Look through the data below and show every line that includes "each".

:: COLLECTED MATERIAL

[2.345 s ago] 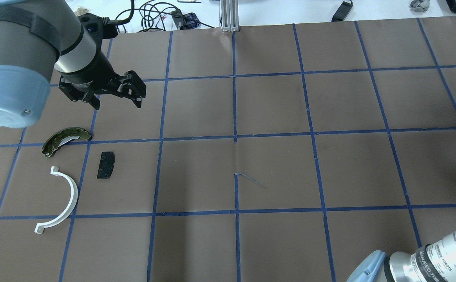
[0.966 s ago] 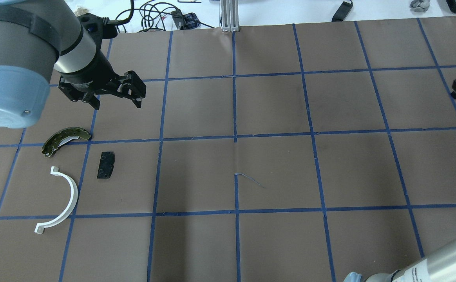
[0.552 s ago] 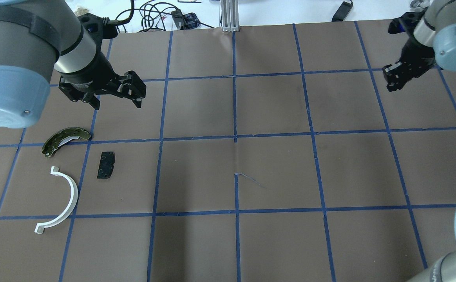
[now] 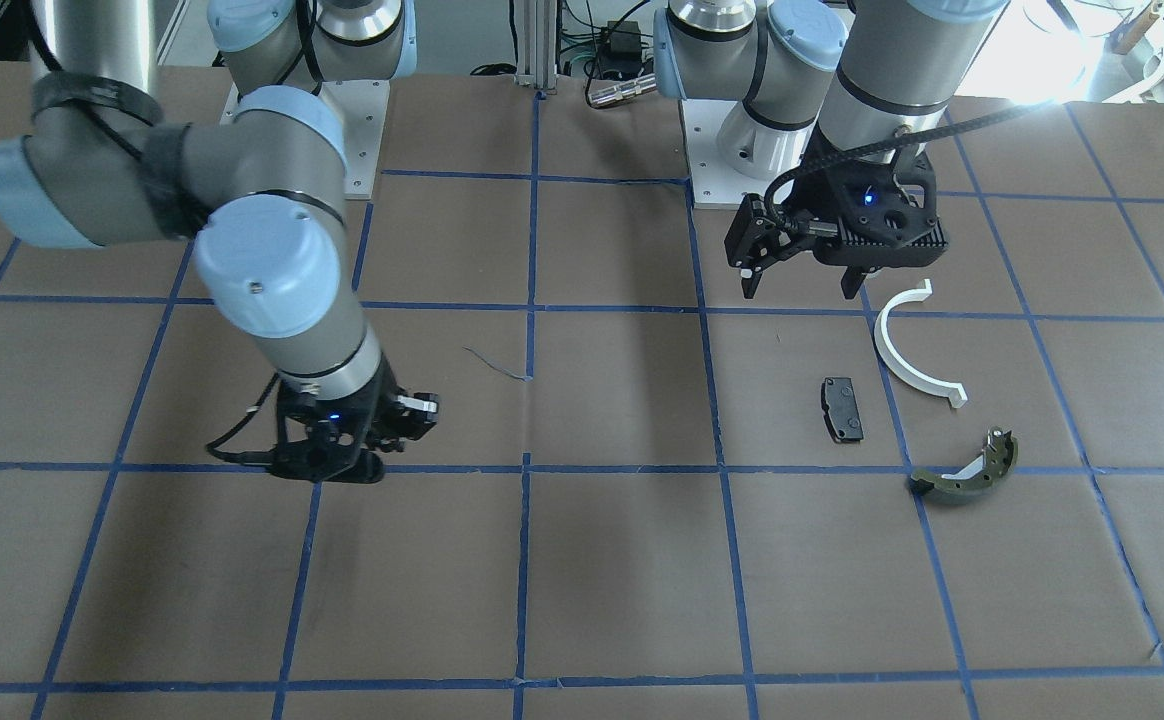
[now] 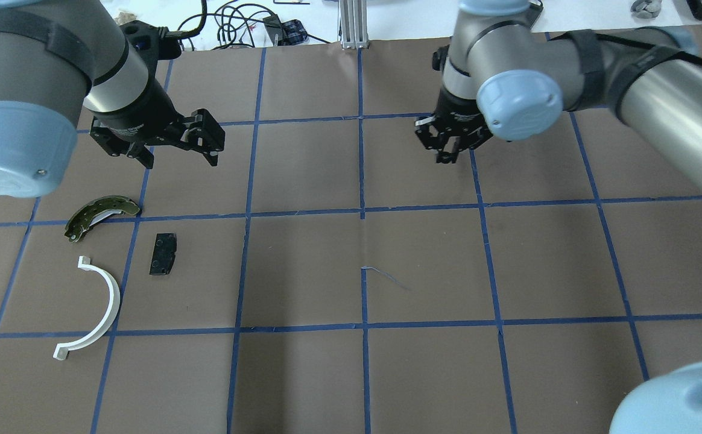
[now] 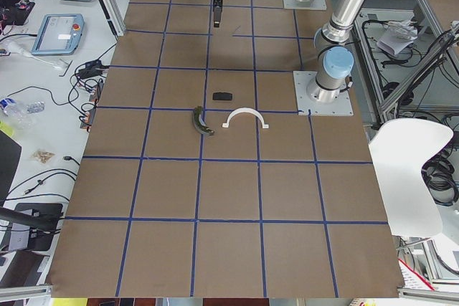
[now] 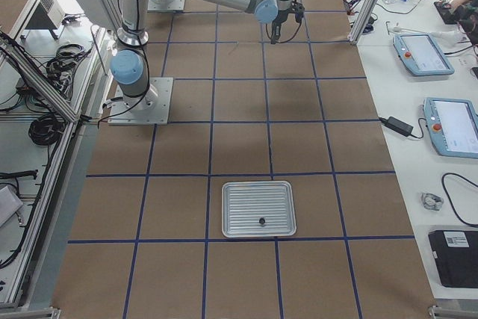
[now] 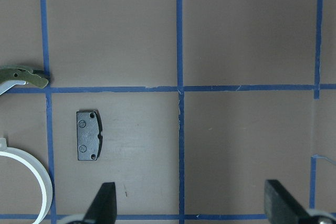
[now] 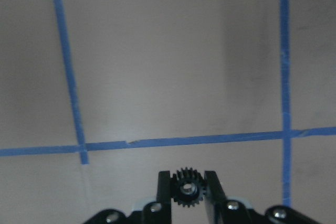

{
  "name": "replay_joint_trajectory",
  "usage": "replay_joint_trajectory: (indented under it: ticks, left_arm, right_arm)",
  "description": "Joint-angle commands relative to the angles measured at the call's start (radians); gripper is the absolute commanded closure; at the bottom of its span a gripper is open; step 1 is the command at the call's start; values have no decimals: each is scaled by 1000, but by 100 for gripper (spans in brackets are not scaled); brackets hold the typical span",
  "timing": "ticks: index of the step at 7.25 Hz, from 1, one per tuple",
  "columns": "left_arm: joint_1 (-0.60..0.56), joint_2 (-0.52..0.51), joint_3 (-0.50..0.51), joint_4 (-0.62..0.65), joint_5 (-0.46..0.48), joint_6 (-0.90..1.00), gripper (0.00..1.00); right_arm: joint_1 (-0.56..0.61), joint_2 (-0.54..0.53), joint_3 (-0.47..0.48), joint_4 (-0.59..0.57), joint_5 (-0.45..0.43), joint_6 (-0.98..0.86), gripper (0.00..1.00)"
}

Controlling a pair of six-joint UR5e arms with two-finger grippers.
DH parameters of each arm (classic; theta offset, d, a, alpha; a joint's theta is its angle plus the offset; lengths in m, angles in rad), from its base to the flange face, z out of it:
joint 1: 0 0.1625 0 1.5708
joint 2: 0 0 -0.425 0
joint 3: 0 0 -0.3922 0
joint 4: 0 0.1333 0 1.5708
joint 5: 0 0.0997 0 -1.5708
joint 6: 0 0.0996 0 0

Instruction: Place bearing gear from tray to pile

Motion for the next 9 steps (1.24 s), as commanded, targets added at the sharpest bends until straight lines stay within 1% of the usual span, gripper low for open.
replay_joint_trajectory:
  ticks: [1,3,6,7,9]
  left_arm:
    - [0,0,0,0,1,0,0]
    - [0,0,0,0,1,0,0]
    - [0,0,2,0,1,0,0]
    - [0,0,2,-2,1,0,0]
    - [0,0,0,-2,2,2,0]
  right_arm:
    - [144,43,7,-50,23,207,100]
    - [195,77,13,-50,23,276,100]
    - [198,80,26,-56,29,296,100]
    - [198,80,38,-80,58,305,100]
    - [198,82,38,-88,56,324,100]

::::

#### ANSWER BOX
  "description": "Joint-angle commands relative to the angles measured at the call's start (radians); gripper is the absolute commanded closure; at the bottom of its span a gripper is open; step 1 is the command at the call's start; values have no decimals: each is scaled by 1000, but by 100 for gripper (spans in brackets are not scaled); brackets hold the typical span",
DH parameters of each arm (classic; theta offset, d, a, alpha; a joint's theta is its angle plus the offset; lengths in m, angles in rad), from its base to the flange face, z out of it:

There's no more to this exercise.